<<<<
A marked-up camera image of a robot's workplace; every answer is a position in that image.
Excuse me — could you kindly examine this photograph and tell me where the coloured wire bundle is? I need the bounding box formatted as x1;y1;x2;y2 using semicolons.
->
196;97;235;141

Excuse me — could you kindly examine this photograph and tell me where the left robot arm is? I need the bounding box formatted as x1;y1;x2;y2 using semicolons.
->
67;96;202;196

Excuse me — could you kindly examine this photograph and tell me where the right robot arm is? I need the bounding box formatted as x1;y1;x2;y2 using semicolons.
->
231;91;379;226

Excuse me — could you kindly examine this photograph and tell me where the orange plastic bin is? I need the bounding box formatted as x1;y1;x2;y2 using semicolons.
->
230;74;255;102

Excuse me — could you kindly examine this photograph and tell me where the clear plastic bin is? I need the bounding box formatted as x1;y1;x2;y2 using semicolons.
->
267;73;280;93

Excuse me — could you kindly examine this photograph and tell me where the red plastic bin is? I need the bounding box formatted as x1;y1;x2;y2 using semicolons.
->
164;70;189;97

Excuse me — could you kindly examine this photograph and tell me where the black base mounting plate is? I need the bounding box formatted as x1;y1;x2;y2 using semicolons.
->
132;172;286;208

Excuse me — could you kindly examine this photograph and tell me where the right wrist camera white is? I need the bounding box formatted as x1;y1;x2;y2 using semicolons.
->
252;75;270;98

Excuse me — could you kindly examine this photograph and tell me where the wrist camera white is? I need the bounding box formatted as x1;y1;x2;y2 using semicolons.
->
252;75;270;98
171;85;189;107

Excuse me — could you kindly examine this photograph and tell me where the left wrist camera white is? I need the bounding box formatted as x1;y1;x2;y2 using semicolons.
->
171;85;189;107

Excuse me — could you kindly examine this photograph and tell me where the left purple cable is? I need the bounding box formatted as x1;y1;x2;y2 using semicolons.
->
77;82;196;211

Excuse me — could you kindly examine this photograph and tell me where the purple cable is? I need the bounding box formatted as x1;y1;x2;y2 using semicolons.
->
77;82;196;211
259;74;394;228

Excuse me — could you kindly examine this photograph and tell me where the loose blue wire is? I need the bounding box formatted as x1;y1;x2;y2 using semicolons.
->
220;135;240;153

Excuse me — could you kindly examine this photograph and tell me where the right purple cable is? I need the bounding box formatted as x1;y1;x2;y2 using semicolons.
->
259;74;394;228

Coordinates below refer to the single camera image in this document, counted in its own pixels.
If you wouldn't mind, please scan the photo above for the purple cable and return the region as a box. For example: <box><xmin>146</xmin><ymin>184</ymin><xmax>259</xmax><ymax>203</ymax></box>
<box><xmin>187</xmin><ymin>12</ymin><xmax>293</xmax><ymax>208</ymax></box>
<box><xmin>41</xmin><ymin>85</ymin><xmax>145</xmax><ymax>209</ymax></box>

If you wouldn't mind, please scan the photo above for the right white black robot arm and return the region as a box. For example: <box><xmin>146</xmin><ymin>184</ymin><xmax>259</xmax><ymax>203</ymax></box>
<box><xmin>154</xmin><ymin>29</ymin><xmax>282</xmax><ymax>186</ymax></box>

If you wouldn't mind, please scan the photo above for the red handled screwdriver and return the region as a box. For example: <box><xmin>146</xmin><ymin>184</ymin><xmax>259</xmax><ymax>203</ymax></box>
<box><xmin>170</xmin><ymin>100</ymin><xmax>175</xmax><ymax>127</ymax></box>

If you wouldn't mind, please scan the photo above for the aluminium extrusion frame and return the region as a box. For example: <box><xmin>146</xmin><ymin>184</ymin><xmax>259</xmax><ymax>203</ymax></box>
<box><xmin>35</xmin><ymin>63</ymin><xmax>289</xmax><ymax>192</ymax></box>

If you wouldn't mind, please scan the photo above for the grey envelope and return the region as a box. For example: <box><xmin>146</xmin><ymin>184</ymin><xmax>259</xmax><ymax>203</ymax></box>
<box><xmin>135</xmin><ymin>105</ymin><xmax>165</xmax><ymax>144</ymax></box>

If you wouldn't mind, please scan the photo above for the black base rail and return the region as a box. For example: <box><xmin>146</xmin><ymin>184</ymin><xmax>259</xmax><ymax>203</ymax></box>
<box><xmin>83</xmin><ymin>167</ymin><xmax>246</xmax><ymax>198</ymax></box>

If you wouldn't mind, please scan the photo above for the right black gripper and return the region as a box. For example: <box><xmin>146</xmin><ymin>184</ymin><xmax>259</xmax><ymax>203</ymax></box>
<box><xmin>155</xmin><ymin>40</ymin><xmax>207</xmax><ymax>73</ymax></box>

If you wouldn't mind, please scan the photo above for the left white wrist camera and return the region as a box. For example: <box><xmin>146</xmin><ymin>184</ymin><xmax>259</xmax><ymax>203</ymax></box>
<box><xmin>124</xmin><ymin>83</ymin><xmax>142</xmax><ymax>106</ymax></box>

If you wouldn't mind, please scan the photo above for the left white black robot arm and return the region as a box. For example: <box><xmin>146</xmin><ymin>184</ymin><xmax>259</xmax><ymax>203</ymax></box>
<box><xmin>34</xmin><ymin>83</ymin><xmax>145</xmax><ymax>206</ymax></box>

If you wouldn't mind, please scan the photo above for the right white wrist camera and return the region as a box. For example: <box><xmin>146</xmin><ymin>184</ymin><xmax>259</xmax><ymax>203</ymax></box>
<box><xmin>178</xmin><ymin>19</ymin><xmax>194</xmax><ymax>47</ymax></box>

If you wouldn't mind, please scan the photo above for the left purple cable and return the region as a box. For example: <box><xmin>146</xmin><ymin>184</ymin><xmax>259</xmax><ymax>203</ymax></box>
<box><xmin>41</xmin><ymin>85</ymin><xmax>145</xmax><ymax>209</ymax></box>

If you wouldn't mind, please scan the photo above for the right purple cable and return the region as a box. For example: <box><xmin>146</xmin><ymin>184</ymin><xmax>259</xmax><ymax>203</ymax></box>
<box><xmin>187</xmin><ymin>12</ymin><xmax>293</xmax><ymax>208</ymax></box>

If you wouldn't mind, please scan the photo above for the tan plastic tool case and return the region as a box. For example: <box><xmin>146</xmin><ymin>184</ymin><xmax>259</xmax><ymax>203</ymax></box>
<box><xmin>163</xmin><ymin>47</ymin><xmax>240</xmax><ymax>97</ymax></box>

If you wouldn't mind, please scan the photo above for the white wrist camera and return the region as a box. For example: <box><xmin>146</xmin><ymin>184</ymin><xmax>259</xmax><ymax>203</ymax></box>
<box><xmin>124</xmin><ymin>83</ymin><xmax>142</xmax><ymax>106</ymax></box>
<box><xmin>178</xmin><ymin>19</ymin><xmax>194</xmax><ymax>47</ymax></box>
>>>>
<<<<
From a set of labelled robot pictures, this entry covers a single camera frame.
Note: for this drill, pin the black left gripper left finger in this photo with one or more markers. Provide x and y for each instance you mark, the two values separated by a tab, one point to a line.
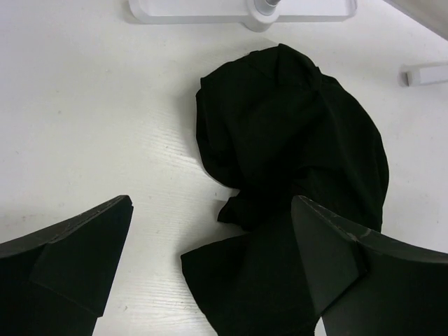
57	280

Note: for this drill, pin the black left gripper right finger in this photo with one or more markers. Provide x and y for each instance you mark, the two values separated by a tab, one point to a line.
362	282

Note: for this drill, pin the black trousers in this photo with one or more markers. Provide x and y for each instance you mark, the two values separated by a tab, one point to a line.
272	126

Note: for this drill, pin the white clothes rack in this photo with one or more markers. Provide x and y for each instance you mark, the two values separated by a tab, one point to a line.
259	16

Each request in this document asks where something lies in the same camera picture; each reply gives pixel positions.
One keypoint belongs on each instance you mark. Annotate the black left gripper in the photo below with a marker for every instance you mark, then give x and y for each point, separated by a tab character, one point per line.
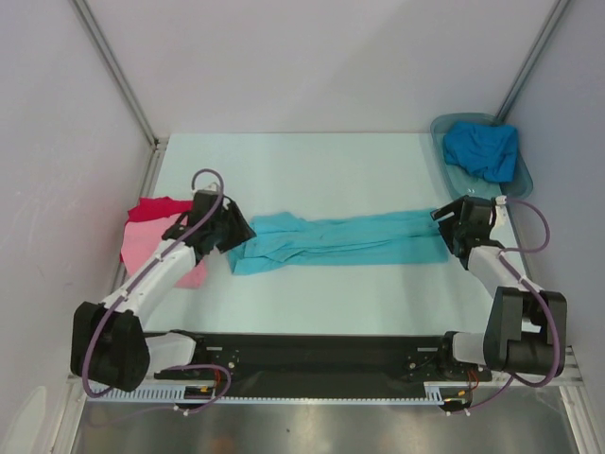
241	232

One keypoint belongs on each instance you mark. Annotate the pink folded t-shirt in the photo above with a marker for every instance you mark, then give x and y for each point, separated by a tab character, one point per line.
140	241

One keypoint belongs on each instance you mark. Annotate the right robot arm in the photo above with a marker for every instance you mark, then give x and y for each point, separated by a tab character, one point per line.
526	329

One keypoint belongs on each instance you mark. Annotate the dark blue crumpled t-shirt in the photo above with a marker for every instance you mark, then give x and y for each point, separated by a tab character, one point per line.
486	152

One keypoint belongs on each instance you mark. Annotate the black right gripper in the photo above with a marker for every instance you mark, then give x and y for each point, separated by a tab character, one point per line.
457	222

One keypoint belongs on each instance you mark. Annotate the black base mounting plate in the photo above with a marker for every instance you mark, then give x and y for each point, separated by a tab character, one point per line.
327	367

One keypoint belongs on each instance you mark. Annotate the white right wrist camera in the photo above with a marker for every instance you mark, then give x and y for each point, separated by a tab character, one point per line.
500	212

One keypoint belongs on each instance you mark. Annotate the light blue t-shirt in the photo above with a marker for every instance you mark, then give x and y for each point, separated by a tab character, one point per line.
>>>>
WHAT THE TASK ASKS
Scan the entries for lines holding the string "single", then copy every one of them.

YOUR SOLUTION
Coordinates below refer to the single camera image in this document, counted in its own pixels.
From a set of labelled robot pictures, this entry covers a single camera frame.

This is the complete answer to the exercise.